> [What needs to be done] Filter the listing so that only lines with the word "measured" remain.

> [Records provided]
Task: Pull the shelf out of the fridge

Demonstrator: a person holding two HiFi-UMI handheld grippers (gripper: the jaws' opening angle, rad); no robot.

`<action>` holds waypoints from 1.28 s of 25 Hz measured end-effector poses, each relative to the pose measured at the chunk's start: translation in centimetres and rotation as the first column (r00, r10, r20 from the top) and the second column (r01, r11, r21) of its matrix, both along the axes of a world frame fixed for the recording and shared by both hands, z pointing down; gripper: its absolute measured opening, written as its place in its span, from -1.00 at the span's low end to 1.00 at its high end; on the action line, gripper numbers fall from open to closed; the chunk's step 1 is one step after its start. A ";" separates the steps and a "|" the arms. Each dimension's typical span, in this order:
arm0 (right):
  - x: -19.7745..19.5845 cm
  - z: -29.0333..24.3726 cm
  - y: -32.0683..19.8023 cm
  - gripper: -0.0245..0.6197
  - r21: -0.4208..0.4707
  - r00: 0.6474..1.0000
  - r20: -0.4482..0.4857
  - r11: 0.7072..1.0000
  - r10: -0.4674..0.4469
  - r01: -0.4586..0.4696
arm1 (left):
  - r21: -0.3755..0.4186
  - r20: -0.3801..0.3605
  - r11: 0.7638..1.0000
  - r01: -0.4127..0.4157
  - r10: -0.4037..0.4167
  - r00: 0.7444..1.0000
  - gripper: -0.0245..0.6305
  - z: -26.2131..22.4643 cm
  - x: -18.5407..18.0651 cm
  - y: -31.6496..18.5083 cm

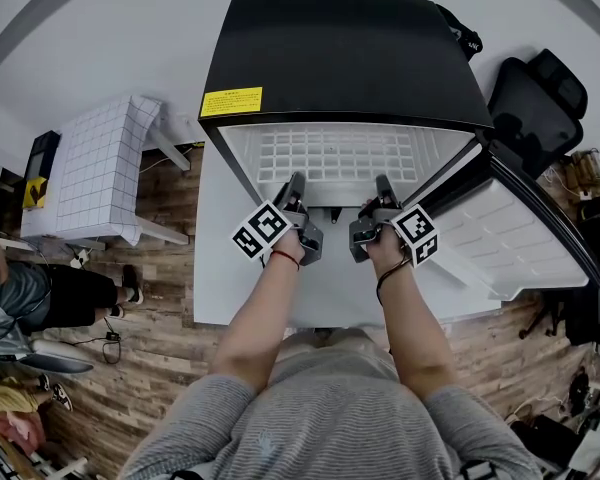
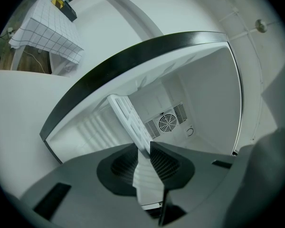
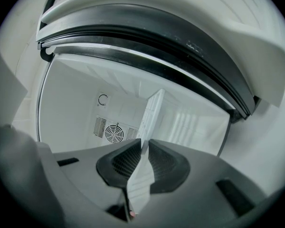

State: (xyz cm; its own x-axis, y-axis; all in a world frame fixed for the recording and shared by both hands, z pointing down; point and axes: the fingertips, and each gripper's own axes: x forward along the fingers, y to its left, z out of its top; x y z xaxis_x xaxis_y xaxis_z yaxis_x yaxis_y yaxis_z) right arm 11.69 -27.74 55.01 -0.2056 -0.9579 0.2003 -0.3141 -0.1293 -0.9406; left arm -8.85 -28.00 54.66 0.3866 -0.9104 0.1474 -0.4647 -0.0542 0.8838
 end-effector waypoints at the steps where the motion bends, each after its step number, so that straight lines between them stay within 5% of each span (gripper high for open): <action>1: 0.0 0.0 0.1 -0.75 0.001 1.000 0.001 1.000 0.000 0.000 | 0.000 -0.001 1.000 0.000 0.000 1.000 -0.65 0.0 0.0 0.1; 32: 0.0 0.1 2.5 -0.75 0.001 1.000 0.022 1.000 -0.004 0.004 | -0.003 -0.019 1.000 -0.001 0.001 1.000 -0.66 0.0 0.1 2.5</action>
State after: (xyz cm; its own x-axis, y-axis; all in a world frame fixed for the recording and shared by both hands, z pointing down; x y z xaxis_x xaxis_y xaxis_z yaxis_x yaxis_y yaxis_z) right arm 11.70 -25.27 55.08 -0.2136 -0.9572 0.1952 -0.2942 -0.1275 -0.9472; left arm -8.77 -25.53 54.67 0.3905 -0.9094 0.1429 -0.4473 -0.0517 0.8929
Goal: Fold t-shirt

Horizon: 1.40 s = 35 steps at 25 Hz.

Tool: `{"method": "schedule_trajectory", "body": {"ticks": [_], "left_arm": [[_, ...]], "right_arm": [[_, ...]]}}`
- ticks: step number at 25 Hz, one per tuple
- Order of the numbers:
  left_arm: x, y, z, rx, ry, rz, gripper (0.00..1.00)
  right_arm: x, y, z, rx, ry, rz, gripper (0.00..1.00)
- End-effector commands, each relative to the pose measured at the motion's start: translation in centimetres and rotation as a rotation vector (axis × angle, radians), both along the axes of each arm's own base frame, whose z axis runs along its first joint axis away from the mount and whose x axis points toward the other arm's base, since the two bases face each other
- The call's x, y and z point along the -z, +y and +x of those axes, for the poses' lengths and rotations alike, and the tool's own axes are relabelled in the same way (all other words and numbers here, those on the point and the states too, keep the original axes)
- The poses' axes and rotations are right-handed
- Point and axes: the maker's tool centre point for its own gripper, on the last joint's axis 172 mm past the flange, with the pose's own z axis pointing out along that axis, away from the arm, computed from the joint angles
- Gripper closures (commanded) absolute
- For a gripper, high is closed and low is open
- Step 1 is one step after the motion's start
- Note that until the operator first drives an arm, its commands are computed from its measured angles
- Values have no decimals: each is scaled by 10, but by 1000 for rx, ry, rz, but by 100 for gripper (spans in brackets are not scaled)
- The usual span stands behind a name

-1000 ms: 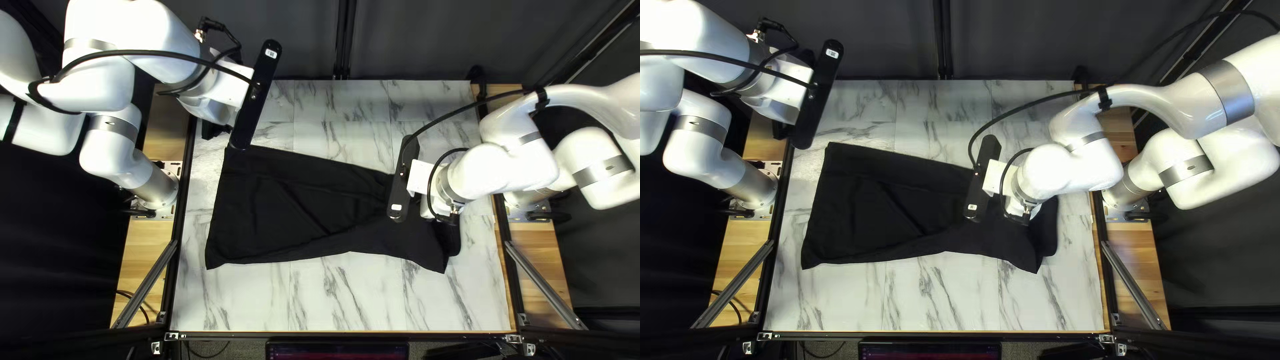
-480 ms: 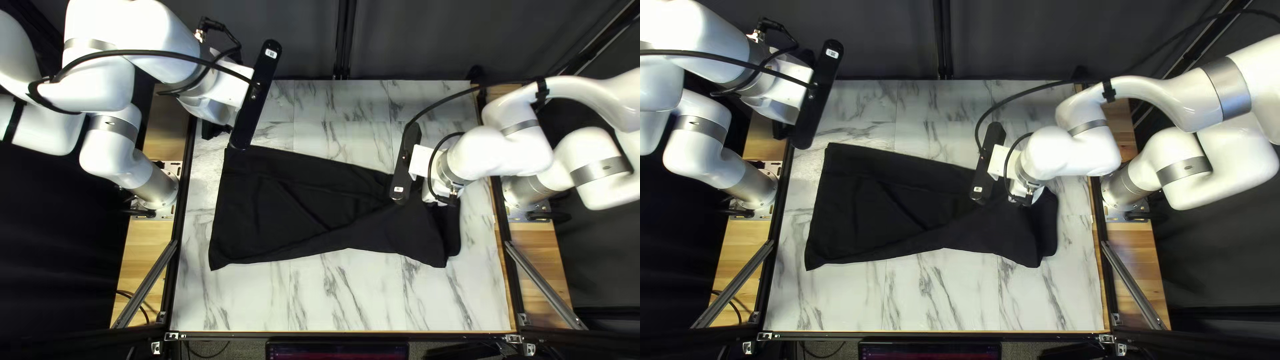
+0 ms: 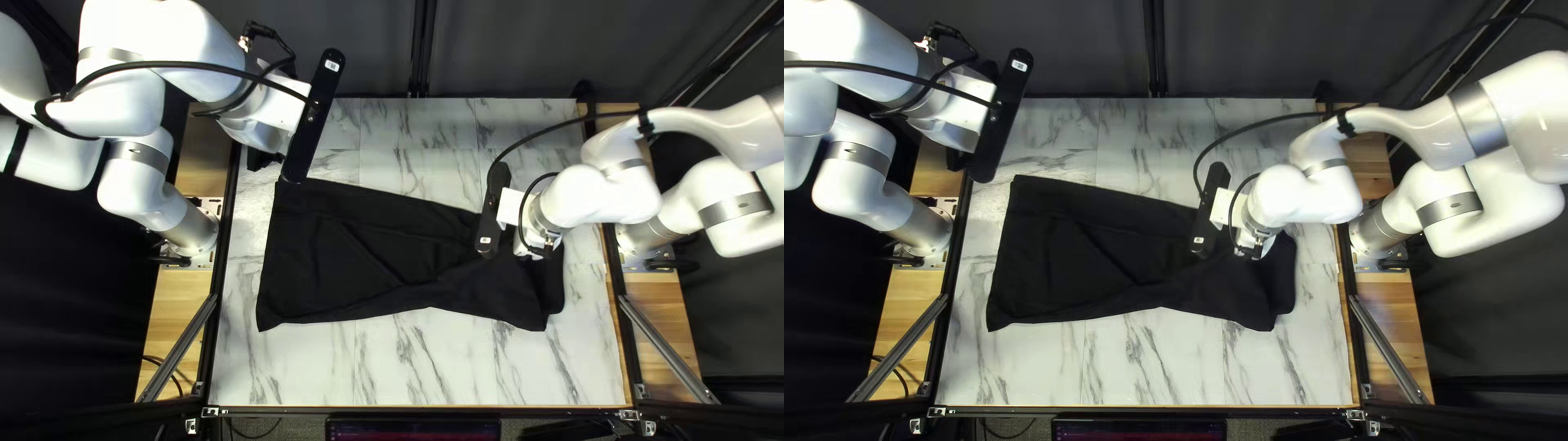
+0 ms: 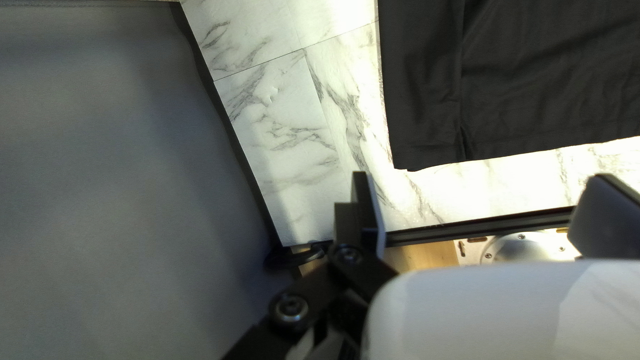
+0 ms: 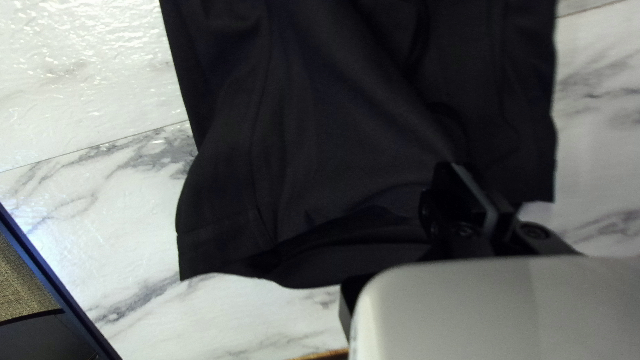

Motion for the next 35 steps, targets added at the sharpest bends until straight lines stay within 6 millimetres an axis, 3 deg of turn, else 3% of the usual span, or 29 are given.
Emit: {"method": "schedule_trajectory", "body": {"ticks": [1,4,7,13,17,21,24,29,33,35], "left_arm": [[0,0,0,0,0,0,0],[0,0,0,0,0,0,0],[0,0,0,0,0,0,0],[0,0,0,0,0,0,0],[0,0,0,0,0,0,0],[0,0,0,0,0,0,0],[0,0,0,0,0,0,0],[0,0,0,0,0,0,0],[0,0,0,0,0,0,0],[0,0,0,0,0,0,0]], "right_arm": [[-18,12,-10,-4,-6,0,0],[-44,24,-19,2,-7,-16,0],[-57,34,-21,-3,-13,-24,0],[-58,65,-11,-42,-27,-8,0],[-59,86,8,-93,-57,10,0],[-66,63,28,-149,-93,30,0],[-65,29,51,-207,-152,70,0],[-39,-17,98,-321,-229,92,0],[-13,-27,117,-389,-234,93,0],[-13,-27,117,-389,-234,93,0]]}}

> [Finished exercise]
`<action>` holds waypoints from 1.28 s of 25 Hz measured end-effector poses, each relative to the pose measured at the chunk's start: translation in centimetres and rotation as the first column (r00, r10, r20 from the top) and the second column (r01, r11, r21) of its matrix, both along the axes of a world frame fixed for the recording and shared by both hands, z pointing down; gripper: its absolute measured opening, written as its place in its span, from -1.00 at the span's low end to 1.00 at its high end; on the action line, gripper numbers fall from open to closed; the chunk's step 1 is one step after its start. A ";" separates the steps and a "|" the arms. Each dimension's typical span, in this order:
- End-effector commands, each relative to the pose measured at the motion's start: translation in centimetres and rotation as a rotation vector (axis × angle, radians), both along the axes of each arm's own base frame, whose z axis runs along its first joint axis away from the mount and whose x axis points toward the other arm's base, since the two bases face each other
- Note that until the operator first drives an arm, its commands are computed from its measured angles

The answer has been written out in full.